# TASK DESCRIPTION
Your answer should be the complete set of entries, transcribed exactly.

Stored data entries
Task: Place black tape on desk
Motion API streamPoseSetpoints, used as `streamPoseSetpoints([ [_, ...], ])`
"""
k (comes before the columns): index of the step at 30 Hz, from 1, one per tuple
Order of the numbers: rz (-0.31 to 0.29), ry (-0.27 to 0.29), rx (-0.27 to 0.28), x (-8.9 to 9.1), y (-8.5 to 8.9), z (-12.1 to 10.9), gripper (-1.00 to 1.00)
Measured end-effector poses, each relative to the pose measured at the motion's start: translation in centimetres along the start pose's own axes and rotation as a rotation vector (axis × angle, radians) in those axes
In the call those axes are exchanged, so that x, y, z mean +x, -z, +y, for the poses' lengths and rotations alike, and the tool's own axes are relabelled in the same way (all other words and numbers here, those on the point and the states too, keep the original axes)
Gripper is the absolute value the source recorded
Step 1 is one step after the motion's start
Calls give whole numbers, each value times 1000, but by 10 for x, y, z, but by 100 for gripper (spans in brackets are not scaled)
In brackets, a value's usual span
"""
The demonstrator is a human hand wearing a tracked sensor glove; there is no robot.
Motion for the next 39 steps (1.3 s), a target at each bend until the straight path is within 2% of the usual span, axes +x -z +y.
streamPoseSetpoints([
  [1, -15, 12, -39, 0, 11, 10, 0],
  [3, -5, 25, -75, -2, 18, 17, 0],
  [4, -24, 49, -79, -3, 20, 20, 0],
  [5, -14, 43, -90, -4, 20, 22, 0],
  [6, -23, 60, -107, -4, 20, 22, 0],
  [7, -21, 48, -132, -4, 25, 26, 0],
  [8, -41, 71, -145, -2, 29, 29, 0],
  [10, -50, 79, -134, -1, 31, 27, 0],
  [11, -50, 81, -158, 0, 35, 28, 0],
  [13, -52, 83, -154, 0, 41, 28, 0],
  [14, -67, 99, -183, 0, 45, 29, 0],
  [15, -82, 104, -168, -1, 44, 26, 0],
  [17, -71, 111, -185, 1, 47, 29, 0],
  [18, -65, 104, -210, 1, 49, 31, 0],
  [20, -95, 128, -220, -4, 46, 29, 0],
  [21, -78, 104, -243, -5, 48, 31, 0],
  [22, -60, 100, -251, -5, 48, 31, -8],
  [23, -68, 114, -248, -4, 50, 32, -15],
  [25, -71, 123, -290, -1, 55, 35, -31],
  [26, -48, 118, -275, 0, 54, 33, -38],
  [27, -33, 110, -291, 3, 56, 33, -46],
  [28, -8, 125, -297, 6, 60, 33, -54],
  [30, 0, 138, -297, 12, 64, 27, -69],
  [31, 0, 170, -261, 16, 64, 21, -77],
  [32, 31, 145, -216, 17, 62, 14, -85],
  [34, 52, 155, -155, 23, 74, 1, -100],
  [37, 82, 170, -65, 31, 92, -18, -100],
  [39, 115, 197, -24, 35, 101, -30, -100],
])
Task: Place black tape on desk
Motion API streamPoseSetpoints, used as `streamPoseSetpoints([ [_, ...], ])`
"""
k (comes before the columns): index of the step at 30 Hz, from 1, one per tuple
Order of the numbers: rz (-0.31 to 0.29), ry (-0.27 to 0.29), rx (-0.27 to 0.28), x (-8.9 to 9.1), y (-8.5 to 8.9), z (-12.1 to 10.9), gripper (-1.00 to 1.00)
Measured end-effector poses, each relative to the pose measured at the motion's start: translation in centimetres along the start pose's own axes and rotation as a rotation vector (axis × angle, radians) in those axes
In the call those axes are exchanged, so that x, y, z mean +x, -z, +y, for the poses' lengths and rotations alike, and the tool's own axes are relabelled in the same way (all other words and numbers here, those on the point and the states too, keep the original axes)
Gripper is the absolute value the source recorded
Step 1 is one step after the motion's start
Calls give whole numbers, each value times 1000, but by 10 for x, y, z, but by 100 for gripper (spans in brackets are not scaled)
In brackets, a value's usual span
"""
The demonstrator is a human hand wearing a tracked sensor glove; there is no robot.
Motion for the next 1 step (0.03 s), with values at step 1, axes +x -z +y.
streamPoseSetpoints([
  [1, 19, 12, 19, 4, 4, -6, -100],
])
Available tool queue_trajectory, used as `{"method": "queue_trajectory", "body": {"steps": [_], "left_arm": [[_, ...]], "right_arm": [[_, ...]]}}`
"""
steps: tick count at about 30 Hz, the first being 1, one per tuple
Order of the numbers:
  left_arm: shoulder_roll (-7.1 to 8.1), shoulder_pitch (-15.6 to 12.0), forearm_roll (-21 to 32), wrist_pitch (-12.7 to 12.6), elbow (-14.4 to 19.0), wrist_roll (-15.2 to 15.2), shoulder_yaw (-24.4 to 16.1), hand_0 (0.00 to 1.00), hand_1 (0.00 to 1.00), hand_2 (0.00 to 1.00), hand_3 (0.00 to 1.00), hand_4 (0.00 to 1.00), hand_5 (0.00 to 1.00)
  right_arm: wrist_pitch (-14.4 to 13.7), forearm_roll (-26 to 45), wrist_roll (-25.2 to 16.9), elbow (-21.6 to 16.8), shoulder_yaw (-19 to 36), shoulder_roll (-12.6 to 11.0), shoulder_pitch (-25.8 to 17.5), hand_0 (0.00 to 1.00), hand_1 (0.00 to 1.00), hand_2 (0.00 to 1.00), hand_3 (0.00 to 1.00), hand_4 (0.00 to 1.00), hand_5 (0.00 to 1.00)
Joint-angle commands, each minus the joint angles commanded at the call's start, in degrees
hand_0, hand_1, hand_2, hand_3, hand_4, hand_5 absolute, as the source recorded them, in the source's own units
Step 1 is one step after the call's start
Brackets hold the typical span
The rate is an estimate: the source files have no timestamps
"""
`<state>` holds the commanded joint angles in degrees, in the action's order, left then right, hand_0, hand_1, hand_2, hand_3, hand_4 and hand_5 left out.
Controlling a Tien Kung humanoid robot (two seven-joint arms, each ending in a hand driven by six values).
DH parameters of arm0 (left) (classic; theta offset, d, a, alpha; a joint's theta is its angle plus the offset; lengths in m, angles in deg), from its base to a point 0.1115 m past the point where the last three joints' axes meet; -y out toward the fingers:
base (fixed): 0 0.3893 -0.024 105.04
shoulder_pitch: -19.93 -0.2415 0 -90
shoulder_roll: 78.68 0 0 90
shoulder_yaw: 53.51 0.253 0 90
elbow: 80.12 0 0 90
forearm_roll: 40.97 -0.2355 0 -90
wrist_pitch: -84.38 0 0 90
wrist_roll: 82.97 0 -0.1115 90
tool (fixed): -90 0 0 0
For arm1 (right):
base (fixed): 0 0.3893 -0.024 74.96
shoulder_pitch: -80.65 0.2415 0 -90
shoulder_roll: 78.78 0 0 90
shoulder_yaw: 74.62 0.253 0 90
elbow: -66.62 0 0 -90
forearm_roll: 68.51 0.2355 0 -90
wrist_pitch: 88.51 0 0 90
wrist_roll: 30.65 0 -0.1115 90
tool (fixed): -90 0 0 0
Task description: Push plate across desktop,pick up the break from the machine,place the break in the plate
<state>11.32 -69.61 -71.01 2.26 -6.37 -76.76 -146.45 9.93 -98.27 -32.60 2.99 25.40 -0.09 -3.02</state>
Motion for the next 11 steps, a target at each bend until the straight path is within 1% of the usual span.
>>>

# RESULT OF THE EXERCISE
Task: Place black tape on desk
Motion API streamPoseSetpoints, used as `streamPoseSetpoints([ [_, ...], ])`
"""
k (comes before the columns): index of the step at 30 Hz, from 1, one per tuple
Order of the numbers: rz (-0.31 to 0.29), ry (-0.27 to 0.29), rx (-0.27 to 0.28), x (-8.9 to 9.1), y (-8.5 to 8.9), z (-12.1 to 10.9), gripper (-1.00 to 1.00)
Measured end-effector poses, each relative to the pose measured at the motion's start: translation in centimetres along the start pose's own axes and rotation as a rotation vector (axis × angle, radians) in those axes
In the call those axes are exchanged, so that x, y, z mean +x, -z, +y, for the poses' lengths and rotations alike, and the tool's own axes are relabelled in the same way (all other words and numbers here, those on the point and the states too, keep the original axes)
Gripper is the absolute value the source recorded
Step 1 is one step after the motion's start
Calls give whole numbers, each value times 1000, but by 10 for x, y, z, but by 100 for gripper (spans in brackets are not scaled)
In brackets, a value's usual span
"""
The demonstrator is a human hand wearing a tracked sensor glove; there is no robot.
Motion for the next 39 steps (1.3 s), a target at each bend until the straight path is within 2% of the usual span, axes +x -z +y.
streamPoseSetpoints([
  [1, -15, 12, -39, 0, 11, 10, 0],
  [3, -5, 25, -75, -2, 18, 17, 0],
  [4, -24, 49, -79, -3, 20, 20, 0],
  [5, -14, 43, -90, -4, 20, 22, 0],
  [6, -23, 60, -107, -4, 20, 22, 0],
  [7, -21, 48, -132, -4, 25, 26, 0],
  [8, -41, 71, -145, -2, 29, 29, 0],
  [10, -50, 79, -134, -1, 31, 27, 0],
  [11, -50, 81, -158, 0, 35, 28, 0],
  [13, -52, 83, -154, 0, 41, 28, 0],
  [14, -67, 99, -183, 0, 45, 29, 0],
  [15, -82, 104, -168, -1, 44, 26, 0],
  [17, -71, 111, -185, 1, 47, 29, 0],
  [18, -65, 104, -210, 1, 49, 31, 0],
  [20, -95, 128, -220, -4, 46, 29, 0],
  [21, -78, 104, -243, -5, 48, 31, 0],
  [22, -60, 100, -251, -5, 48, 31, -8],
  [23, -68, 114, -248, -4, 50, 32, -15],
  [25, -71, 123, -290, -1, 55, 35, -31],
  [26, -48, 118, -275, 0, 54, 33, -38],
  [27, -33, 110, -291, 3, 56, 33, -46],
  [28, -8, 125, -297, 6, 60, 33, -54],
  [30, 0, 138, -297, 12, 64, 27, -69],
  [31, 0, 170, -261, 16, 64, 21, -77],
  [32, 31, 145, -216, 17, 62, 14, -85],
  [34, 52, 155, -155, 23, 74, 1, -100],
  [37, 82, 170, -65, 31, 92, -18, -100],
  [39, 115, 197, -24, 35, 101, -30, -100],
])
Task: Place black tape on desk
Motion API streamPoseSetpoints, used as `streamPoseSetpoints([ [_, ...], ])`
"""
k (comes before the columns): index of the step at 30 Hz, from 1, one per tuple
Order of the numbers: rz (-0.31 to 0.29), ry (-0.27 to 0.29), rx (-0.27 to 0.28), x (-8.9 to 9.1), y (-8.5 to 8.9), z (-12.1 to 10.9), gripper (-1.00 to 1.00)
Measured end-effector poses, each relative to the pose measured at the motion's start: translation in centimetres along the start pose's own axes and rotation as a rotation vector (axis × angle, radians) in those axes
In the call those axes are exchanged, so that x, y, z mean +x, -z, +y, for the poses' lengths and rotations alike, and the tool's own axes are relabelled in the same way (all other words and numbers here, those on the point and the states too, keep the original axes)
Gripper is the absolute value the source recorded
Step 1 is one step after the motion's start
Calls give whole numbers, each value times 1000, but by 10 for x, y, z, but by 100 for gripper (spans in brackets are not scaled)
In brackets, a value's usual span
"""
The demonstrator is a human hand wearing a tracked sensor glove; there is no robot.
Motion for the next 1 step (0.03 s), with values at step 1, axes +x -z +y.
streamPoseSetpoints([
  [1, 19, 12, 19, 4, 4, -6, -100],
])
Available tool queue_trajectory, used as `{"method": "queue_trajectory", "body": {"steps": [_], "left_arm": [[_, ...]], "right_arm": [[_, ...]]}}`
"""
steps: tick count at about 30 Hz, the first being 1, one per tuple
Order of the numbers:
  left_arm: shoulder_roll (-7.1 to 8.1), shoulder_pitch (-15.6 to 12.0), forearm_roll (-21 to 32), wrist_pitch (-12.7 to 12.6), elbow (-14.4 to 19.0), wrist_roll (-15.2 to 15.2), shoulder_yaw (-24.4 to 16.1), hand_0 (0.00 to 1.00), hand_1 (0.00 to 1.00), hand_2 (0.00 to 1.00), hand_3 (0.00 to 1.00), hand_4 (0.00 to 1.00), hand_5 (0.00 to 1.00)
  right_arm: wrist_pitch (-14.4 to 13.7), forearm_roll (-26 to 45), wrist_roll (-25.2 to 16.9), elbow (-21.6 to 16.8), shoulder_yaw (-19 to 36), shoulder_roll (-12.6 to 11.0), shoulder_pitch (-25.8 to 17.5), hand_0 (0.00 to 1.00), hand_1 (0.00 to 1.00), hand_2 (0.00 to 1.00), hand_3 (0.00 to 1.00), hand_4 (0.00 to 1.00), hand_5 (0.00 to 1.00)
Joint-angle commands, each minus the joint angles commanded at the call's start, in degrees
hand_0, hand_1, hand_2, hand_3, hand_4, hand_5 absolute, as the source recorded them, in the source's own units
Step 1 is one step after the call's start
Brackets hold the typical span
The rate is an estimate: the source files have no timestamps
"""
`<state>` holds the commanded joint angles in degrees, in the action's order, left then right, hand_0, hand_1, hand_2, hand_3, hand_4 and hand_5 left out.
Controlling a Tien Kung humanoid robot (two seven-joint arms, each ending in a hand driven by six values).
DH parameters of arm0 (left) (classic; theta offset, d, a, alpha; a joint's theta is its angle plus the offset; lengths in m, angles in deg), from its base to a point 0.1115 m past the point where the last three joints' axes meet; -y out toward the fingers:
base (fixed): 0 0.3893 -0.024 105.04
shoulder_pitch: -19.93 -0.2415 0 -90
shoulder_roll: 78.68 0 0 90
shoulder_yaw: 53.51 0.253 0 90
elbow: 80.12 0 0 90
forearm_roll: 40.97 -0.2355 0 -90
wrist_pitch: -84.38 0 0 90
wrist_roll: 82.97 0 -0.1115 90
tool (fixed): -90 0 0 0
For arm1 (right):
base (fixed): 0 0.3893 -0.024 74.96
shoulder_pitch: -80.65 0.2415 0 -90
shoulder_roll: 78.78 0 0 90
shoulder_yaw: 74.62 0.253 0 90
elbow: -66.62 0 0 -90
forearm_roll: 68.51 0.2355 0 -90
wrist_pitch: 88.51 0 0 90
wrist_roll: 30.65 0 -0.1115 90
tool (fixed): -90 0 0 0
Task description: Push plate across desktop,pick up the break from the machine,place the break in the plate
<state>11.32 -69.61 -71.01 2.26 -6.37 -76.76 -146.45 9.93 -98.27 -32.60 2.99 25.40 -0.09 -3.02</state>
Motion for the next 11 steps, a target at each bend until the straight path is within 1% of the usual span.
>>>

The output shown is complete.